» **Your task**
Which lines of the listing hold the string "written"? Show each of them.

**** Exercise input

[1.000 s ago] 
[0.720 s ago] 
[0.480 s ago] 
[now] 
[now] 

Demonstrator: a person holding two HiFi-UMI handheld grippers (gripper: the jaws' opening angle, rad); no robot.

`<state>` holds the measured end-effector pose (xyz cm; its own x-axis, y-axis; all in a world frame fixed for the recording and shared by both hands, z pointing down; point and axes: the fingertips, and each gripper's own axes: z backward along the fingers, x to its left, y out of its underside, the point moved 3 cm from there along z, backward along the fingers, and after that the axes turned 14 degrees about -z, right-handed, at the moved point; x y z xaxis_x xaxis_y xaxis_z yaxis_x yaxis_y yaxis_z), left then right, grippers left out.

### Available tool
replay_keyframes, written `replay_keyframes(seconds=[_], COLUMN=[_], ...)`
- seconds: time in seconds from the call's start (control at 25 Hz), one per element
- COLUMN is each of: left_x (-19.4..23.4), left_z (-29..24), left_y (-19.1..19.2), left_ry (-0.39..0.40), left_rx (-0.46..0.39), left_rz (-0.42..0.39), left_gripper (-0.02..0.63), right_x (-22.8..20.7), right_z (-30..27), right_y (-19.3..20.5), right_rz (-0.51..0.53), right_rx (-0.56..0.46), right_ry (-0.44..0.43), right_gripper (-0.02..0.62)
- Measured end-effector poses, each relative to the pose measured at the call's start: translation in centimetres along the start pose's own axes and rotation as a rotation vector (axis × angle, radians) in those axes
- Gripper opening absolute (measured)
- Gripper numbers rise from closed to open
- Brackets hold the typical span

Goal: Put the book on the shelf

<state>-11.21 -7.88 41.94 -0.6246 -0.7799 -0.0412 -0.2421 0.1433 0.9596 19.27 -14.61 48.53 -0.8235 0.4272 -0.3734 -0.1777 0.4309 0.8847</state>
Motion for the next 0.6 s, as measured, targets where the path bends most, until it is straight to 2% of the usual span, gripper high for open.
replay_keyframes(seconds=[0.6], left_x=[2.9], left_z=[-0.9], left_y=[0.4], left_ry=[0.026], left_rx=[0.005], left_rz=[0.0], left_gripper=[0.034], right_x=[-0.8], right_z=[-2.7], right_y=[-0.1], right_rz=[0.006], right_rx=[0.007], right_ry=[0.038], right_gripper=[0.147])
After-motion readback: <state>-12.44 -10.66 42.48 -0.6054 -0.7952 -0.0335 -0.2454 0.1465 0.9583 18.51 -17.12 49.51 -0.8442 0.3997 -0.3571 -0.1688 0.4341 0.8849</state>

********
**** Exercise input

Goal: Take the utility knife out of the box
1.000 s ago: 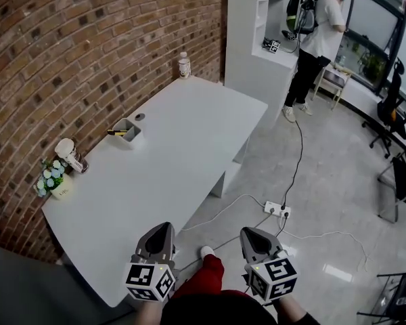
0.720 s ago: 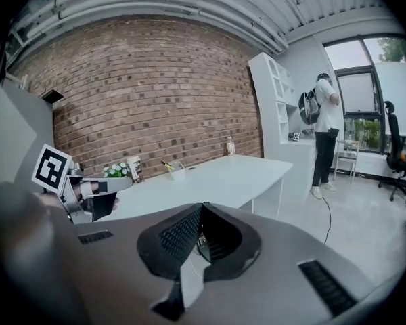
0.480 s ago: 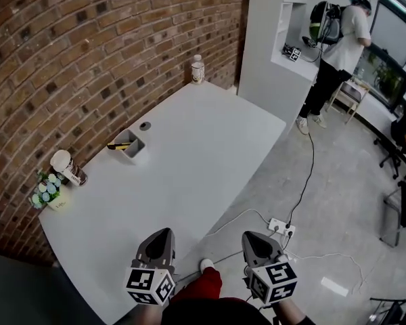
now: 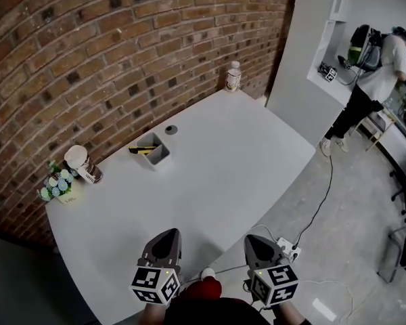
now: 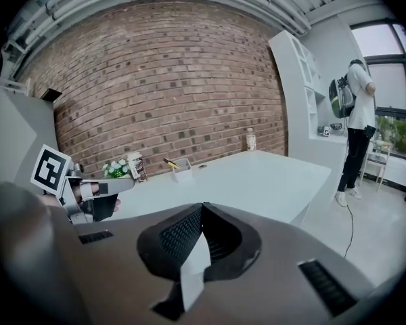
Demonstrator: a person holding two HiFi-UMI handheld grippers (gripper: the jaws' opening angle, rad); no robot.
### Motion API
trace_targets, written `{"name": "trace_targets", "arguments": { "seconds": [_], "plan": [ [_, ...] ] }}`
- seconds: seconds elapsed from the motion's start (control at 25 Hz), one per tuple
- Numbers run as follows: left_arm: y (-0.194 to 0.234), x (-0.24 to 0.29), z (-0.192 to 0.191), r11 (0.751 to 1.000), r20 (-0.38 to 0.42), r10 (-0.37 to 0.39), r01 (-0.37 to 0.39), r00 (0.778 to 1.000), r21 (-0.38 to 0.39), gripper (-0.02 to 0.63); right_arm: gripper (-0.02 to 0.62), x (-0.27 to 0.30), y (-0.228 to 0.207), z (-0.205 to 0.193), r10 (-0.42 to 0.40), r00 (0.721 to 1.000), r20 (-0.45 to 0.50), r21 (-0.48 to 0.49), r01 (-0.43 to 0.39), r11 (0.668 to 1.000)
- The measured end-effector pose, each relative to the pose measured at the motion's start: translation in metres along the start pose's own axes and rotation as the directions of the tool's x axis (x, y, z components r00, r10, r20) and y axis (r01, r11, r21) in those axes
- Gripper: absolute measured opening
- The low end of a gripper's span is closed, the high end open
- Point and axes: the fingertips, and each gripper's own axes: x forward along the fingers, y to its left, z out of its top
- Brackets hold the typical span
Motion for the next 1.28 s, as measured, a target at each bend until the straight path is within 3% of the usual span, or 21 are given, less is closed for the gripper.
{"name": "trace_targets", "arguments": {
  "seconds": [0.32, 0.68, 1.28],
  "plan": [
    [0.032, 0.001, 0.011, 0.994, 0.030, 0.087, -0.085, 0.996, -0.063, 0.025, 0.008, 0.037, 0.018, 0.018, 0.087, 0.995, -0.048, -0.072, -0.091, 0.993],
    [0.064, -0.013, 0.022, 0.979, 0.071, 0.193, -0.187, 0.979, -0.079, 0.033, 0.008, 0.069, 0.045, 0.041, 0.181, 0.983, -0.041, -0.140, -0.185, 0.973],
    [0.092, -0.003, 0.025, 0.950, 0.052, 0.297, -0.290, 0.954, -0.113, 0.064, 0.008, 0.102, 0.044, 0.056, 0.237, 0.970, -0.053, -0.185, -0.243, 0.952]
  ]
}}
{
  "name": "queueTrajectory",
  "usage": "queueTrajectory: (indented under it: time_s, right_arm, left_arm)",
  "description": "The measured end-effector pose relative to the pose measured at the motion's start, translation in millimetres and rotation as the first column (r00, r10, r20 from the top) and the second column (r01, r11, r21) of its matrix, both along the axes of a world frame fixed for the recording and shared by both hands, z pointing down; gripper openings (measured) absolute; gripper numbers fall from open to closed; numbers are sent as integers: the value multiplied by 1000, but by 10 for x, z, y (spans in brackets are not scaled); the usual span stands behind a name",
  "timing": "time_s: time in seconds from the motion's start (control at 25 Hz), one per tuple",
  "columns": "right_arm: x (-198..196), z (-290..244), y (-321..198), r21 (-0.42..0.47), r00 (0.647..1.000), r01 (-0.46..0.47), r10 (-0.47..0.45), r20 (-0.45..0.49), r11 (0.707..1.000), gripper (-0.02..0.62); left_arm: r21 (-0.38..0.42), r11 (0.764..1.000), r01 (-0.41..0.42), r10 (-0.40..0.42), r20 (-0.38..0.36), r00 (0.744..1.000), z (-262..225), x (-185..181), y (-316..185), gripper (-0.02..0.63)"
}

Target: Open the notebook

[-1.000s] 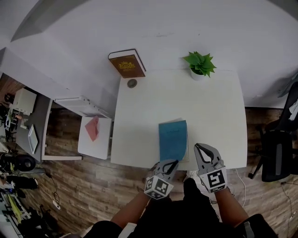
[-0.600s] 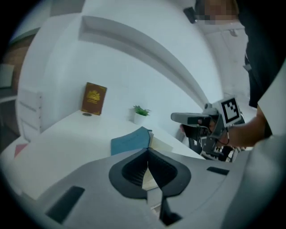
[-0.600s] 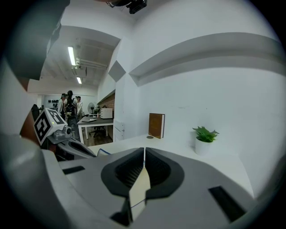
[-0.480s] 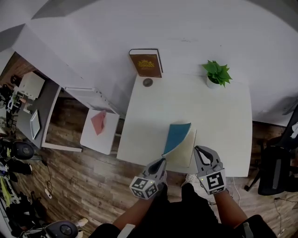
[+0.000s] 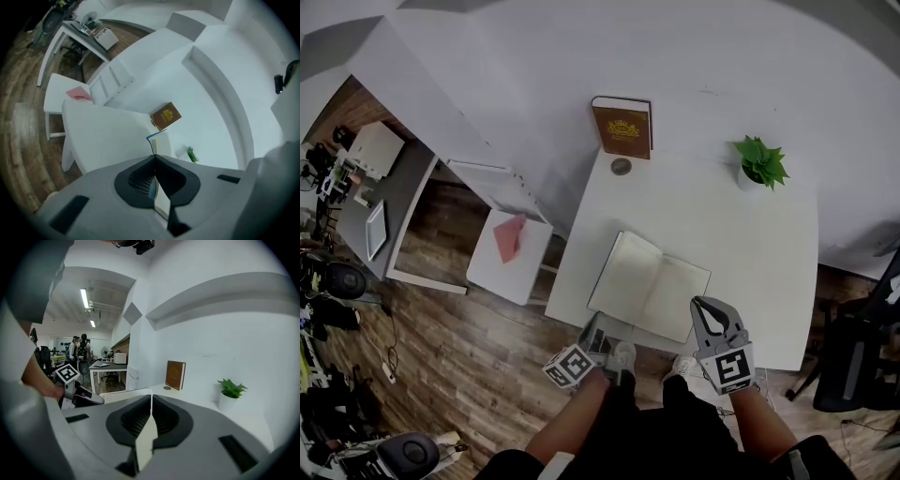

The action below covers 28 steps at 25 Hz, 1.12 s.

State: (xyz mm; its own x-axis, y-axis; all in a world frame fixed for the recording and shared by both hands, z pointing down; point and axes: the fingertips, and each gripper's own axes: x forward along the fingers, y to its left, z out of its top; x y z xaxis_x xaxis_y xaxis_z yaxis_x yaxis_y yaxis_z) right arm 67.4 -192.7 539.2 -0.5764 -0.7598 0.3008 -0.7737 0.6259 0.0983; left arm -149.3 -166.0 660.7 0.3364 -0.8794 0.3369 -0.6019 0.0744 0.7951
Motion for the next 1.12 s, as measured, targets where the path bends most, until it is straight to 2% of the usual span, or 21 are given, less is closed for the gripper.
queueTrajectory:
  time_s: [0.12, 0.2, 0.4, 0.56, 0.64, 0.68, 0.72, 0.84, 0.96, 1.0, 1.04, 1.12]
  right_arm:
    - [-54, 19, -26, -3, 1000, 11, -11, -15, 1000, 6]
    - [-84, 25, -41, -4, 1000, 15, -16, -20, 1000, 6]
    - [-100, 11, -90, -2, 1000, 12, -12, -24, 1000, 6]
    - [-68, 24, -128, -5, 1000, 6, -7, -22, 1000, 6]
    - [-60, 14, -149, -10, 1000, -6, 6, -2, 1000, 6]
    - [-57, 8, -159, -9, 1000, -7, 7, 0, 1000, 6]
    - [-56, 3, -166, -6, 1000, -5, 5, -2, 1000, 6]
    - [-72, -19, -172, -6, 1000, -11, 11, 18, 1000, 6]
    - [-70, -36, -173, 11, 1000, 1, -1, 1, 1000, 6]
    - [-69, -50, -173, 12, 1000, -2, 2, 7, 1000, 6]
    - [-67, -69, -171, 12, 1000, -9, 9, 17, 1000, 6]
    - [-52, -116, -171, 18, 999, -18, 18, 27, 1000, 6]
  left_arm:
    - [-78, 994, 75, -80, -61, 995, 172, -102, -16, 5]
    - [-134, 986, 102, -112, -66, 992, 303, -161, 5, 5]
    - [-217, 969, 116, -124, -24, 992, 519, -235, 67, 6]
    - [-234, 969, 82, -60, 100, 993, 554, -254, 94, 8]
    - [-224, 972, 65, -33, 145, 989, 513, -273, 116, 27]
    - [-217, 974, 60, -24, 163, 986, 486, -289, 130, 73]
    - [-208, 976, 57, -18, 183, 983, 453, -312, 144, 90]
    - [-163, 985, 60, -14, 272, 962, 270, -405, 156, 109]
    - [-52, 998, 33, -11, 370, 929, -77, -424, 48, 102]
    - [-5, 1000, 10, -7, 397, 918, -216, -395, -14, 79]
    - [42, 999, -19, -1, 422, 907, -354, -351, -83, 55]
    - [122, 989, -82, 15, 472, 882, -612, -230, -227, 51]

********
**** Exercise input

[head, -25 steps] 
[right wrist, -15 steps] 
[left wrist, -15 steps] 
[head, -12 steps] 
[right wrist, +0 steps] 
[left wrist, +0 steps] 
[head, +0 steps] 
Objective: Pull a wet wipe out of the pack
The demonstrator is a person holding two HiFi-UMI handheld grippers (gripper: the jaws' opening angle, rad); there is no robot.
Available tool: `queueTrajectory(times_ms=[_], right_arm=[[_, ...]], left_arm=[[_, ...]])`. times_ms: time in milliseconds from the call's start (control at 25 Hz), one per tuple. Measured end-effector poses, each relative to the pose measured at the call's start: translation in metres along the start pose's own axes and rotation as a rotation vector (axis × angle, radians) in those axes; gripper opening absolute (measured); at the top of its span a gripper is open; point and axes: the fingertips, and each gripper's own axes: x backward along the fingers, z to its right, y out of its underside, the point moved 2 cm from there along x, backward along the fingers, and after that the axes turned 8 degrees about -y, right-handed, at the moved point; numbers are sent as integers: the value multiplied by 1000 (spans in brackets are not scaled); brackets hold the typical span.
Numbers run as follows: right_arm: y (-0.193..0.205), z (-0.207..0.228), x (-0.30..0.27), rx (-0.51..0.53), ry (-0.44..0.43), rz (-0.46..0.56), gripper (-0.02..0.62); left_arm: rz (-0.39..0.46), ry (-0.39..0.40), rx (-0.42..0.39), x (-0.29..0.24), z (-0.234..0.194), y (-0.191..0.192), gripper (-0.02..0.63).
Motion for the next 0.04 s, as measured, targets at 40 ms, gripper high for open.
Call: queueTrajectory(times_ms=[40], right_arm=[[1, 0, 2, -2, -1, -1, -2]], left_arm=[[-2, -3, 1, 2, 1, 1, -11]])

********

» **Solution for this problem**
replay_keyframes, written `replay_keyframes(seconds=[_], COLUMN=[_], ...)`
trace_targets, written `{"name": "trace_targets", "arguments": { "seconds": [_], "plan": [ [_, ...] ] }}`

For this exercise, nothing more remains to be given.